(This was supposed to post on Labor Day Monday, but I dropped the ball somehow and cancelled the posting without realizing it. So here's for your Thursday enjoyment...)
TRUE STORY: I scheduled this post weeks ago (I schedule my posts a week or two out so I don't need to worry about blogging every day. This surprises some people. And I think it squashes a vision for others, who think they've reading about my "last night's dinner," when in actuality it's usually a few days/weeks old.), and just a few days ago realized that it would be posting on LABOR day. Read on...
I was flipping cookbooks the other day, looking for inspiration on what to make next, when one of them opened up to this Vodka Pasta recipe, bookmarked by the cover flap. And that's when I realized that I had made this for The Mr. and I the night before I went into labor, and never got around to blogging it. I guess I was just a little too busy having a baby, spending a few nights in the hospital, and bringing home a little bundle with no other intention than to snuggle her 24/7. But alas, here it is. And for all you who believe in Old Wives' Tales, maybe you'll make this next time you're hoping to kick start active labor.
Source: Rachael Ray
1 T. extra-virgin olive oil, once around the pan in a slow stream
1 T. butter
2 cloves garlic, minced
2 shallots, minced
1 c vodka
1 c. chicken stock
1 can crushed tomatoes (32 ounces)
Coarse salt and pepper
16 oz. pasta, such as penne rigate
1/2 c. heavy cream
20 leaves fresh basil, shredded or torn
Crusty bread, for passing
Heat a large skillet over moderate heat. Add oil, butter, garlic, and shallots. Gently saute shallots for 3 to 5 minutes to develop their sweetness. Add vodka to the pan, 3 turns around the pan in a steady stream will equal about 1 cup. Reduce vodka by half, this will take 2 or 3 minutes. Add chicken stock 1/3 cup at a time (you may not need all of it), tomatoes.
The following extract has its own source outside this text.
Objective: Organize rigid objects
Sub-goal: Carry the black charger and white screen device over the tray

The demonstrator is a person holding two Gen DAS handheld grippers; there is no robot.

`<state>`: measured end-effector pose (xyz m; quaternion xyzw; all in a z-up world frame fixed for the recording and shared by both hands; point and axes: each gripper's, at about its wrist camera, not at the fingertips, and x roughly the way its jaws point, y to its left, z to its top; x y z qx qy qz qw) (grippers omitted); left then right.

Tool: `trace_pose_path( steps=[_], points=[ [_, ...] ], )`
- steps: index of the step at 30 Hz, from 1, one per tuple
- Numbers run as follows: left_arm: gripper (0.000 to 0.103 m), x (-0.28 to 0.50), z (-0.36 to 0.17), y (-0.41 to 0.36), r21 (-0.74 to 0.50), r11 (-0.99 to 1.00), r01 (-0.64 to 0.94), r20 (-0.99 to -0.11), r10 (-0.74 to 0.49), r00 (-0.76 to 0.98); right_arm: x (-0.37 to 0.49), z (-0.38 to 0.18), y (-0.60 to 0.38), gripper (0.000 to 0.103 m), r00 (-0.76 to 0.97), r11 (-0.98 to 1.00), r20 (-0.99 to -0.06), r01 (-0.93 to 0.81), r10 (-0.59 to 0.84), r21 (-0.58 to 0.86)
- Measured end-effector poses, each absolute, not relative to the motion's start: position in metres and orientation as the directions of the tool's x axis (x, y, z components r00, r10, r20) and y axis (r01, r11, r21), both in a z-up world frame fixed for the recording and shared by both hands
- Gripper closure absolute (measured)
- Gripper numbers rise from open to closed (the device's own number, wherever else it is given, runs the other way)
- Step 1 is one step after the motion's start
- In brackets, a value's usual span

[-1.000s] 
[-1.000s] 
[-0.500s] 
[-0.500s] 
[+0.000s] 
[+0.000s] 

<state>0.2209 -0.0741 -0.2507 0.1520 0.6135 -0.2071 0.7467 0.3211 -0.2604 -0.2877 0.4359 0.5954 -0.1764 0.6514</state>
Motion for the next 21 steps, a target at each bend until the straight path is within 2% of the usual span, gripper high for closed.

Bring sauce to a bubble and reduce heat to simmer. Season with salt and pepper.
While sauce simmers, cook pasta in salted boiling water until cooked to al dente (with a bite to it). While pasta cooks, prepare your salad or other side dishes.
Stir cream into sauce. When sauce returns to a bubble, remove it from heat. Drain pasta. Toss hot pasta with sauce and basil leaves. Pass pasta with crusty bread.
A Note From The Little Lady: I think 1 cup of chicken stock is too much, as it seemed to make my sauce a little too runny. See what you think for yourself, but consider adding the chicken stock in parts, as I suggested above, and stop when it seems right.